■ What needs to be done ■
When copying the data below, keep only the lines from the one with "the black robot" through the one with "Highlight steel shelf.", word for word, and skip the pictures.

■ Extracted entries ■
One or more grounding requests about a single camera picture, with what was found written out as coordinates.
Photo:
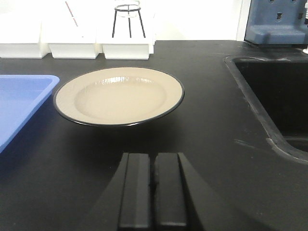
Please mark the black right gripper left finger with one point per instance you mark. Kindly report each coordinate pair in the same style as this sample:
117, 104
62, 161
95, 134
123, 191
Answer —
125, 204

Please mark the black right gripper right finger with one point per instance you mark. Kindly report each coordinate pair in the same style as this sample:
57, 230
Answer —
184, 202

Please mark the beige plate with black rim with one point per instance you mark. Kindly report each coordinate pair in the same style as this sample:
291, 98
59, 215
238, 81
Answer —
120, 96

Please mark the blue plastic tray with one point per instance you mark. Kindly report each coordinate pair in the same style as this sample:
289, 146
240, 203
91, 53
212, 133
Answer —
20, 97

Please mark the black lab sink basin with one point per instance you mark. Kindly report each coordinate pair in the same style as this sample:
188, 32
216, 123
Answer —
277, 92

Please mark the white right storage bin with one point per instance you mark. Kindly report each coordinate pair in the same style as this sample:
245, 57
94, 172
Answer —
122, 46

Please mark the white storage bin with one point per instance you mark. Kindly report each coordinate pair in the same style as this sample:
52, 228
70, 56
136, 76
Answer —
122, 46
20, 37
65, 40

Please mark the white middle storage bin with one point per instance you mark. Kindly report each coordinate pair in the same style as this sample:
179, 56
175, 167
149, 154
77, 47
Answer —
65, 40

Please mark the blue grey lab rack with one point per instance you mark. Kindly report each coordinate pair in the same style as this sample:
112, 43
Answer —
274, 22

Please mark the white left storage bin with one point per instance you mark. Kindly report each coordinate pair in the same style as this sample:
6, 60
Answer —
20, 37

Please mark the black wire tripod stand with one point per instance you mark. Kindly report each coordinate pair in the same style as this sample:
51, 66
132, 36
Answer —
128, 11

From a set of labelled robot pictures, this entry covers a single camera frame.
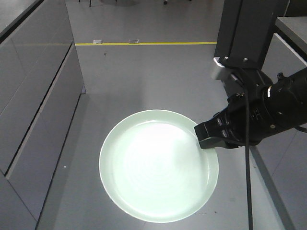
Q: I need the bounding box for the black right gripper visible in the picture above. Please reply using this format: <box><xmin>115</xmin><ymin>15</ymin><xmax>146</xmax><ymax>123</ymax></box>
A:
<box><xmin>193</xmin><ymin>69</ymin><xmax>274</xmax><ymax>150</ymax></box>

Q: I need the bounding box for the light green round plate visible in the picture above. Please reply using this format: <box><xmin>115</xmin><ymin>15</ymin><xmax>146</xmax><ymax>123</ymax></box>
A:
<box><xmin>98</xmin><ymin>110</ymin><xmax>219</xmax><ymax>223</ymax></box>

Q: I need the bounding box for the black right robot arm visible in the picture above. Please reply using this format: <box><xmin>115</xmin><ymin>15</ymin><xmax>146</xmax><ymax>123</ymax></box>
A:
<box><xmin>194</xmin><ymin>69</ymin><xmax>307</xmax><ymax>149</ymax></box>

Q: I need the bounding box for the grey cabinet with drawers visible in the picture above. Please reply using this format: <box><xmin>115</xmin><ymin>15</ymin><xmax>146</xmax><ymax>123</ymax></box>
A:
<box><xmin>0</xmin><ymin>0</ymin><xmax>84</xmax><ymax>230</ymax></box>

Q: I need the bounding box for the black camera cable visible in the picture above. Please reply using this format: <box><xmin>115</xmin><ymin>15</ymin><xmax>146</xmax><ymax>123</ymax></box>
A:
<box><xmin>231</xmin><ymin>74</ymin><xmax>254</xmax><ymax>230</ymax></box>

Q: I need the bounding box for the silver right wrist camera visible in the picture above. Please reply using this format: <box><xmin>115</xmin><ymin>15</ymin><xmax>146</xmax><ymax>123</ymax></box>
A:
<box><xmin>211</xmin><ymin>56</ymin><xmax>260</xmax><ymax>81</ymax></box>

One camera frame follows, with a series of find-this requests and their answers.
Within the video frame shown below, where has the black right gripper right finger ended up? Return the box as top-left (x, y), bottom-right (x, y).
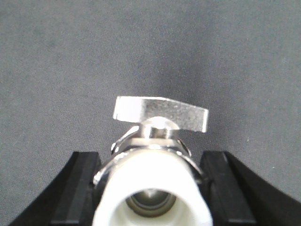
top-left (200, 151), bottom-right (301, 226)

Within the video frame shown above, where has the silver valve with white cap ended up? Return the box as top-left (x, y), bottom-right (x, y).
top-left (92, 96), bottom-right (214, 226)

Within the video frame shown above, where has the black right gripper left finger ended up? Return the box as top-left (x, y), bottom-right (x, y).
top-left (11, 152), bottom-right (100, 226)

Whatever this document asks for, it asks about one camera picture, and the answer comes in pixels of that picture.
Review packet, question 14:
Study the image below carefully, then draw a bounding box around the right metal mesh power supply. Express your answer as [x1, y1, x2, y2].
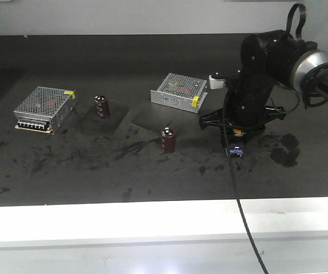
[150, 73, 207, 114]

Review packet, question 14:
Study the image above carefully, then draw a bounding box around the metal mesh power supply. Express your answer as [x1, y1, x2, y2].
[14, 86, 77, 135]
[150, 73, 207, 114]

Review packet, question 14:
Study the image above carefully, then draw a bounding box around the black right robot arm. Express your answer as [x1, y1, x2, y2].
[199, 30, 328, 147]

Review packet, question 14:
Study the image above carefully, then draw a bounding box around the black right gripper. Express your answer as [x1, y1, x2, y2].
[199, 75, 285, 147]

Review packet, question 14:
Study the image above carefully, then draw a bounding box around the left metal mesh power supply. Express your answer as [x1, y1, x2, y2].
[14, 86, 77, 135]

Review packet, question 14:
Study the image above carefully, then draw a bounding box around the left dark red capacitor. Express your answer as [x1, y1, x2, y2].
[94, 95, 110, 119]

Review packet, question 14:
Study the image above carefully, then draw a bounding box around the right dark red capacitor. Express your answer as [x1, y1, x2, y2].
[161, 127, 177, 154]

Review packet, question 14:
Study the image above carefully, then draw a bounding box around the dark red capacitor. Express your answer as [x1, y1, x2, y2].
[94, 95, 110, 119]
[161, 127, 177, 154]

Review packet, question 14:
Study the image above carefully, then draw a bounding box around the yellow mushroom push button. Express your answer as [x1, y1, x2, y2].
[224, 128, 245, 158]

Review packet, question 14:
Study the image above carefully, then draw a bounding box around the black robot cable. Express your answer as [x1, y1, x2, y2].
[222, 2, 328, 274]

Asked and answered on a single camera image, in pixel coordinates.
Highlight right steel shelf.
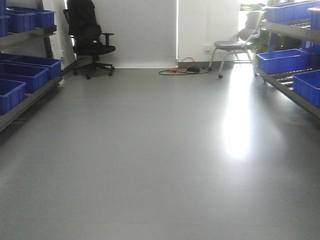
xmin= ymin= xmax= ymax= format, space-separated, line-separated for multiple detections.
xmin=254 ymin=0 xmax=320 ymax=118

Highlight left steel shelf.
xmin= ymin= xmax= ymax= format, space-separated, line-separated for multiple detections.
xmin=0 ymin=0 xmax=62 ymax=130

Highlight black office chair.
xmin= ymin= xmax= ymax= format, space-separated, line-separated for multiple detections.
xmin=63 ymin=0 xmax=116 ymax=80

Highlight steel shelf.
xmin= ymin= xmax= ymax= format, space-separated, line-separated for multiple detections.
xmin=254 ymin=0 xmax=320 ymax=118
xmin=0 ymin=0 xmax=62 ymax=130

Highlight grey chair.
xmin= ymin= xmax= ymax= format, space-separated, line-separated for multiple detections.
xmin=208 ymin=10 xmax=265 ymax=79

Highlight orange and black cables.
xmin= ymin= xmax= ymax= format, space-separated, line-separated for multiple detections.
xmin=158 ymin=57 xmax=210 ymax=76

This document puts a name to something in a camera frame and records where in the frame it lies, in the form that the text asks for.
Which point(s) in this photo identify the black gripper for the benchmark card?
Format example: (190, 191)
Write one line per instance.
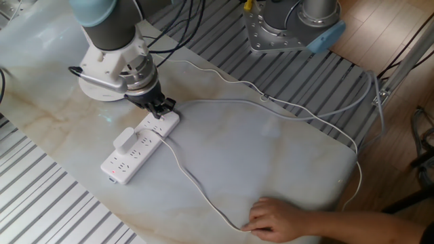
(146, 96)

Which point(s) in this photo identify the white plug adapter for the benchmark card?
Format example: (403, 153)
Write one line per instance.
(124, 140)

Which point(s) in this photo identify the person's bare forearm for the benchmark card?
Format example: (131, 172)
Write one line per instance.
(366, 228)

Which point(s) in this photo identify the white power strip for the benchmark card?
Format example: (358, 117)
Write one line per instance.
(135, 162)

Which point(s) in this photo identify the white lamp base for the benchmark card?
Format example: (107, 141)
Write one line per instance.
(98, 94)

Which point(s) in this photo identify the person's bare hand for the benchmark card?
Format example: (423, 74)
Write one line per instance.
(278, 220)

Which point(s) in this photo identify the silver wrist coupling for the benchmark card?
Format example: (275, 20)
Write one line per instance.
(140, 74)

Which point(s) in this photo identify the yellow connector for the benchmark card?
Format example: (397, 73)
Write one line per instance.
(248, 4)

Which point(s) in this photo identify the dark metal chair base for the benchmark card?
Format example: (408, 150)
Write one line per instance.
(424, 149)

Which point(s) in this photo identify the black shirt sleeve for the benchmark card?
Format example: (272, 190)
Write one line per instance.
(429, 234)

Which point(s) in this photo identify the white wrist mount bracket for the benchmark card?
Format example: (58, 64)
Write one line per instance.
(108, 67)

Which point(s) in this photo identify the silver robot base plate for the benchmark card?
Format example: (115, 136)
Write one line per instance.
(257, 37)

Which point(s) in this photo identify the aluminium frame post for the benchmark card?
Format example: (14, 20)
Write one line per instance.
(403, 64)

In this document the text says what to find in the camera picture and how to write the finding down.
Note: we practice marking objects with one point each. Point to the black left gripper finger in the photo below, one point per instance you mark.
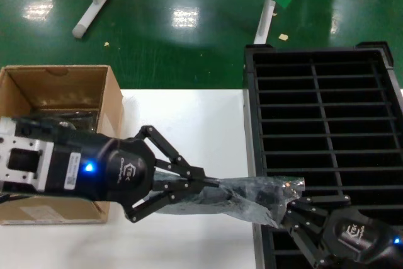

■ Exercise result ■
Study the image above carefully, then draw a bounding box around the black robot cable. Express your answer as [x1, y1, x2, y2].
[222, 2, 328, 274]

Asked and answered on a single camera image, in pixel coordinates.
Highlight right steel shelf.
xmin= ymin= xmax= ymax= format, space-separated, line-separated for multiple detections.
xmin=254 ymin=0 xmax=320 ymax=118

Highlight left steel shelf.
xmin= ymin= xmax= ymax= format, space-separated, line-separated for multiple detections.
xmin=0 ymin=0 xmax=62 ymax=130

Highlight black office chair.
xmin= ymin= xmax= ymax= format, space-separated, line-separated for multiple detections.
xmin=63 ymin=0 xmax=116 ymax=80

Highlight steel shelf.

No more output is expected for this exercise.